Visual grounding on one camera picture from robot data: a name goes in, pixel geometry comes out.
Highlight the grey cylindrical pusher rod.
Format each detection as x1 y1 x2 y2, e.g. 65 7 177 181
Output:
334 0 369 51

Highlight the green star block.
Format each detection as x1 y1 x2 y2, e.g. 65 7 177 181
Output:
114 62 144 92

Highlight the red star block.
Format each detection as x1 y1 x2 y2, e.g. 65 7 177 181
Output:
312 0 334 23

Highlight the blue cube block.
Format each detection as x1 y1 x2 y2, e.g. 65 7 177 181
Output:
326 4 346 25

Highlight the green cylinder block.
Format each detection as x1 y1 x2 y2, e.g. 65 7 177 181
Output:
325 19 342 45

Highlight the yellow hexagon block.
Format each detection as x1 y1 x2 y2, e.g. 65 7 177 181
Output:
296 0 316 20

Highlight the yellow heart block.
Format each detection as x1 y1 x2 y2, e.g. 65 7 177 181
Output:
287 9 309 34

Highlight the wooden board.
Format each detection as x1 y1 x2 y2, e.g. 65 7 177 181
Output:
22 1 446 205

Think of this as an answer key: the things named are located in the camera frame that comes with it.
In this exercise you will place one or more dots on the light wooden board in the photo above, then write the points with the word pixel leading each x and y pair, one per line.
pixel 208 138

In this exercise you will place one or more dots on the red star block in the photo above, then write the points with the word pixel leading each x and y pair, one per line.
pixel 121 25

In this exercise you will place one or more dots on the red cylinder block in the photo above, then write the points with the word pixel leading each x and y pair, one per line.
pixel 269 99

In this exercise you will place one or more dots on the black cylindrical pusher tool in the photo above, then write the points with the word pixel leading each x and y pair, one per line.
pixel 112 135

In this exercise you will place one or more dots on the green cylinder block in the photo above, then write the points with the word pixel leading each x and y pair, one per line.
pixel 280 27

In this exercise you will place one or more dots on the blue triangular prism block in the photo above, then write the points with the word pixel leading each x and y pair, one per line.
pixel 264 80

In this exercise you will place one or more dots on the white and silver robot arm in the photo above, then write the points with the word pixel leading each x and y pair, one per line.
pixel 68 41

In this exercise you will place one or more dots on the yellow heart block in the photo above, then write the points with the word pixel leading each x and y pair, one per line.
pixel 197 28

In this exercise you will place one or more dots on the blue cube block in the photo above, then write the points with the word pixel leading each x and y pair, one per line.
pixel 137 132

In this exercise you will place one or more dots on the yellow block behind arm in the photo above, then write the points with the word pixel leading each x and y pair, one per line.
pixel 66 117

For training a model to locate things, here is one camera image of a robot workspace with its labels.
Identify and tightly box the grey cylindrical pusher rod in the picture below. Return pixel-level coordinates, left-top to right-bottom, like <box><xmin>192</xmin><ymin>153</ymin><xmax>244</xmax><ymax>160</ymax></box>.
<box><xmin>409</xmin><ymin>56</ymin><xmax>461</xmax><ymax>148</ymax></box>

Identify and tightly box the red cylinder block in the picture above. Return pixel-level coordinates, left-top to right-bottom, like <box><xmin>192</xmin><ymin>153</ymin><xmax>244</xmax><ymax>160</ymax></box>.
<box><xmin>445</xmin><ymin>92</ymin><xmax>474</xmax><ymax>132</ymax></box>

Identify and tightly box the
...
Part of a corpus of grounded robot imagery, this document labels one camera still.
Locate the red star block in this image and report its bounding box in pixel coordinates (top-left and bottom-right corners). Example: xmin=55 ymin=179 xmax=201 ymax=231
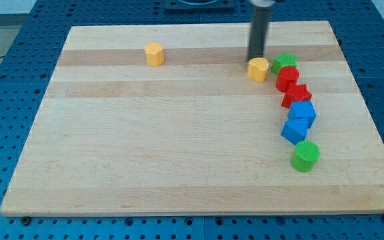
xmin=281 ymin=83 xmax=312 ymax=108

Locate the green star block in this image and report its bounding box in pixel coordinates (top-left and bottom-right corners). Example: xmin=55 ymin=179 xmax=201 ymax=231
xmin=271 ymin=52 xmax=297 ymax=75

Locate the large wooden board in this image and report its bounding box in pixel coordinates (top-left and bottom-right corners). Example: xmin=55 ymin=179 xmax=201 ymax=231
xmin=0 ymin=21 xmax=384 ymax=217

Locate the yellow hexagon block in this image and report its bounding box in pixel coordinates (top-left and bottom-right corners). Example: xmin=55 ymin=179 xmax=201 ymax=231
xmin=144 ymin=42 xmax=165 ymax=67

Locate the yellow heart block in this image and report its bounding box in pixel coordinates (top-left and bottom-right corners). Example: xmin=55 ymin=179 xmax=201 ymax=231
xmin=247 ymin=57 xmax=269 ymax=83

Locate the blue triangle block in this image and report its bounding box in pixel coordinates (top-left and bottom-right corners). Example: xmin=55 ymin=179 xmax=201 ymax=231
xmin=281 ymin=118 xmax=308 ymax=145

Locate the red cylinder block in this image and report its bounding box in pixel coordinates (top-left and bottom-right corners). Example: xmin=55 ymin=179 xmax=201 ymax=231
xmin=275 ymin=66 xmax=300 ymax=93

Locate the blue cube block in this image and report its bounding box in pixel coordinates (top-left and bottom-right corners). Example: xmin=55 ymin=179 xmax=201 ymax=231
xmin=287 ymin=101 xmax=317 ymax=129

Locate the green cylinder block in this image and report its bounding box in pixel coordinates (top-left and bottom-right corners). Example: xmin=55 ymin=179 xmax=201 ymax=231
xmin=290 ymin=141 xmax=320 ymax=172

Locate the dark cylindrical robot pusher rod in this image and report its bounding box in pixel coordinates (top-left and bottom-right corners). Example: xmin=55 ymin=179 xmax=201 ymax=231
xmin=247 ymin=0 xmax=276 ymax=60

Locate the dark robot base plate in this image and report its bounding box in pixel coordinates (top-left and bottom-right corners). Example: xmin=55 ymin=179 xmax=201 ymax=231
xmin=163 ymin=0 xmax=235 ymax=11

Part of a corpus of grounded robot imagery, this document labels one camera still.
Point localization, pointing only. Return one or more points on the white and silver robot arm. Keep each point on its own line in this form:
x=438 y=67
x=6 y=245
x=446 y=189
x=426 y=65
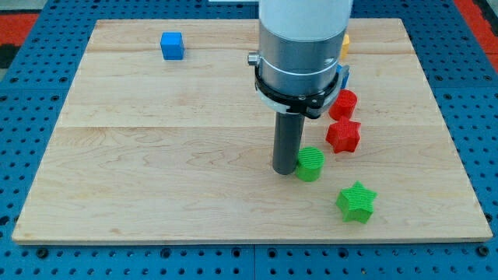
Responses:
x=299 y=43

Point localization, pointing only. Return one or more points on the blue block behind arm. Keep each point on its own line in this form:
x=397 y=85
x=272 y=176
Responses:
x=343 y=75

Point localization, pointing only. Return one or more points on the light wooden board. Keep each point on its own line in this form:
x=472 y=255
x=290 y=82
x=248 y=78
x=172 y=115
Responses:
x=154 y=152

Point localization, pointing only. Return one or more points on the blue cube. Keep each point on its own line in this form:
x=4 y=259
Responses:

- [REQUIRED ACTION]
Give the number of lines in the listing above that hold the string "things", with nothing else.

- [THE ANSWER]
2